O criador e a criatura obstinada

“Levanta-te” é ordem que vem do Criador. A voz divina dirige-se a Jonas, um homem feito à imagem de Deus. A face de Deus se ilumina na invenção, na renovação, na redenção. O Criador convoca criaturas para ingressarem na comunhão dos que criam. Jonas fecha os olhos à luz da voz divina, escolhe a inatividade, a escuridão, o aniquilamento. A tarefa proposta ao inativo destaca-se entre dificuldades, Deus manda que Jonas vá à grande cidade de Nínive e anuncie a ruína aos que trilham caminhos perigosos. Jonas vive indiferente ao bem-estar de sua própria cidade, não se dedica a atividade alguma. Que interessa a Jonas a sorte dos ninivitas?

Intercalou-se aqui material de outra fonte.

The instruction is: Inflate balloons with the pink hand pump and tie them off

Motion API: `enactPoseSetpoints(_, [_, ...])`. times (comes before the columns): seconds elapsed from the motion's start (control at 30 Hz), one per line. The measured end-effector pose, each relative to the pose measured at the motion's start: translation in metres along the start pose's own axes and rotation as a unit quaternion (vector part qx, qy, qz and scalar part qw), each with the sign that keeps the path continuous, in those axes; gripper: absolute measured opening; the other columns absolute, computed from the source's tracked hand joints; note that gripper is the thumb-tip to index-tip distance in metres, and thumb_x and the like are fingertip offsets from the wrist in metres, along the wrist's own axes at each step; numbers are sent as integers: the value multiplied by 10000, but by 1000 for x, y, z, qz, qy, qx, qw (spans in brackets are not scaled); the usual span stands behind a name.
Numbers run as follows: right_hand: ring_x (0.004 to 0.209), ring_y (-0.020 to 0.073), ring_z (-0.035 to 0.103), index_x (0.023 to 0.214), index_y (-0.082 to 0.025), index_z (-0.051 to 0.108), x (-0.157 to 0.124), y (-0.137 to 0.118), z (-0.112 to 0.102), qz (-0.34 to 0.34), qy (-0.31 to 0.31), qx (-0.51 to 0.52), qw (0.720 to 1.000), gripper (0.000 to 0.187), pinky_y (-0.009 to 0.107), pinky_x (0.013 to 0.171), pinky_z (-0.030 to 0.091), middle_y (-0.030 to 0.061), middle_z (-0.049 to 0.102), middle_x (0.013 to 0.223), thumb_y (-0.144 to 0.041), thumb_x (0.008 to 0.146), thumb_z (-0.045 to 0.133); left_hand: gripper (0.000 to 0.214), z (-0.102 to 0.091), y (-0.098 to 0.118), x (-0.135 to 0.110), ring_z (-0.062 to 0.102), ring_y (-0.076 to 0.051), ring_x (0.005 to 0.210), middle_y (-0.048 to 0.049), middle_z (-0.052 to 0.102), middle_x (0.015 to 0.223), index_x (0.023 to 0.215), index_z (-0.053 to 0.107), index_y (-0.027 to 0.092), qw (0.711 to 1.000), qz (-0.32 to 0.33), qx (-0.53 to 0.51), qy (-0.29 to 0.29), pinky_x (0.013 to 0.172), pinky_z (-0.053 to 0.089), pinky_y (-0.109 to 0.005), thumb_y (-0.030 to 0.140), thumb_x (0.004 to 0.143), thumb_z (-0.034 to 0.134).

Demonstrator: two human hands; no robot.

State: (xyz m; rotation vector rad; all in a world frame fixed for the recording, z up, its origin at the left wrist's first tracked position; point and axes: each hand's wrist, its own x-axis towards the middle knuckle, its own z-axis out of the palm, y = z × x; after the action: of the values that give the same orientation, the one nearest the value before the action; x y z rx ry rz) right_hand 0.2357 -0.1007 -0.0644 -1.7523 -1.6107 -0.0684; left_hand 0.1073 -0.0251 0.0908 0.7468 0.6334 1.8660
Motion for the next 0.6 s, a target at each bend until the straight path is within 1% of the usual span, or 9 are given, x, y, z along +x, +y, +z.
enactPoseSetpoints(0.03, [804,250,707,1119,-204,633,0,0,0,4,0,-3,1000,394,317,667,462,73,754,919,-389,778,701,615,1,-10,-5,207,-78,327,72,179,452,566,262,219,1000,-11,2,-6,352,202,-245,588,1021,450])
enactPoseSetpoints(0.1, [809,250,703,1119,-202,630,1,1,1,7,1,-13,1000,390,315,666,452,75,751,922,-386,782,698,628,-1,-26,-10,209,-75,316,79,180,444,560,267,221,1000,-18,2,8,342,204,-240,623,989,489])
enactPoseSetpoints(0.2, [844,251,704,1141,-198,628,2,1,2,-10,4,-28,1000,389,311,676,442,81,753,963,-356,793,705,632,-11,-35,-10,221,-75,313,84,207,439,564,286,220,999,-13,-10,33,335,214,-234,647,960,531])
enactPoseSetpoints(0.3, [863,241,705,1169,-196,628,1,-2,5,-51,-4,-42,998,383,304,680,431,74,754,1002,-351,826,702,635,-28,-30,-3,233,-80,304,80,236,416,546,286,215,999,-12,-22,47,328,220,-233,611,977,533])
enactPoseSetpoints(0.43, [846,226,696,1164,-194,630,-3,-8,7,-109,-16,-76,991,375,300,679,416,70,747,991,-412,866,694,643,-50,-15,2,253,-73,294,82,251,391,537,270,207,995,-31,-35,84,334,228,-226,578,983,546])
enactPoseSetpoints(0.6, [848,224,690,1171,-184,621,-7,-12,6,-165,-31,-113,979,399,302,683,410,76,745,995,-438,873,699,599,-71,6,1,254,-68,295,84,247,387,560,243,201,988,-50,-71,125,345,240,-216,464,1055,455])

Jonas se levanta não para cumprir a ordem que vem do alto, prepara-se para fugir. Parte com intenção de alcançar os confins da terra, esconde-se da presença de Deus, Jonas quer esquecer e ser esquecido, foge de sua gente, de si mesmo, embarca no primeiro navio que o leve ao anonimato. Sopram ventos, as ondas erguem-se violentas, balança o barco, os marinheiros jogam fardos ao mar para evitar o pior. Jonas é capaz de dormir no fundo do navio na maior das tempestades. Quando todos lutam pela vida, Jonas encerra-se em si mesmo, recusa auxílio. Fecha olhos e ouvidos aos apelos. Importunado pelo alvoroço, carregado de culpa, adverte que a carga perigosa é ele mesmo. Lançado no mar, Deus realiza a vontade do rebelde, afunda-o em abismos mais distantes do que Társis, leva-o à raiz das montanhas, Jonas se aproxima do fundo tenebroso (Xeol), sente-se no ventre de um monstro marinho, confinamento de que não há evasão. O braço do Senhor não falha nem nas regiões mais escuras. O Invisível ilumina o visível, nas trevas brilha a face de Deus, contra cálculos e expectativas, Jonas é lançado ao continente. Contra seus propósitos, o rebelde entra em Nínive, percorre o labirinto de ruas, prega o aniquilamento como lhe foi ordenado. O pregador não espera que algo se modifique. Duvida do poder da palavra.

Fatos misteriosos ocorrem em Nínive, tão estranhos que não deixaram registro em documentos. Inesperadamente todos se reconhecem culpados, desde o rei até o mais desprotegido dos andarilhos. A iluminação é invisível, é interior. A ira revela-se misericórdia. Nínive desperta iluminada, ordeira. Estranha é a reação do pregador, em lugar de se alegrar com o êxito, lamenta o perdão.

Jonas se isola, foge sem jamais se encontrar. Encontrar-se, seria reconhecer deficiência, culpa, peculiaridades que aparecem na presença de Deus. Por não reconhecer a condição faltosa, consome-se em dias fúteis, comove-se com o fim de uma planta de vida curta, sem futuro, cai na tristeza, roga a morte, destino dos que rejeitam a vida, dom de Deus. Resistente à revelação, Jonas cai num abismo mais profundo do que aquele que o assombrou no fundo do mar.

Adversários provocam o Redentor. Que realize maravilhas! Quando as hostilidades crescem, Jesus lembra Nínive, realiza voluntariamente a tarefa a que Jonas se opõe. O Filho de Deus liga o passado a empreendimento futuro, mergulhará na morte para anunciar, através de embaixadores, esperança a Jerusalém, a Roma, a Nova Iorque, a São Paulo, a todas as cidades do mundo. Cristo redime os que fogem, mostra a vida a abismados, revela a alegria da vida restaurada.

Os que se limitam a atuar no horizonte estreito de seus interesses perdem a oportunidade cuidar, inventar, renovar. Contrária à letargia dos inativos, a ação divina derruba impossíveis, salva perdidos em profundezas inalcançáveis, converte conglomerados resistentes.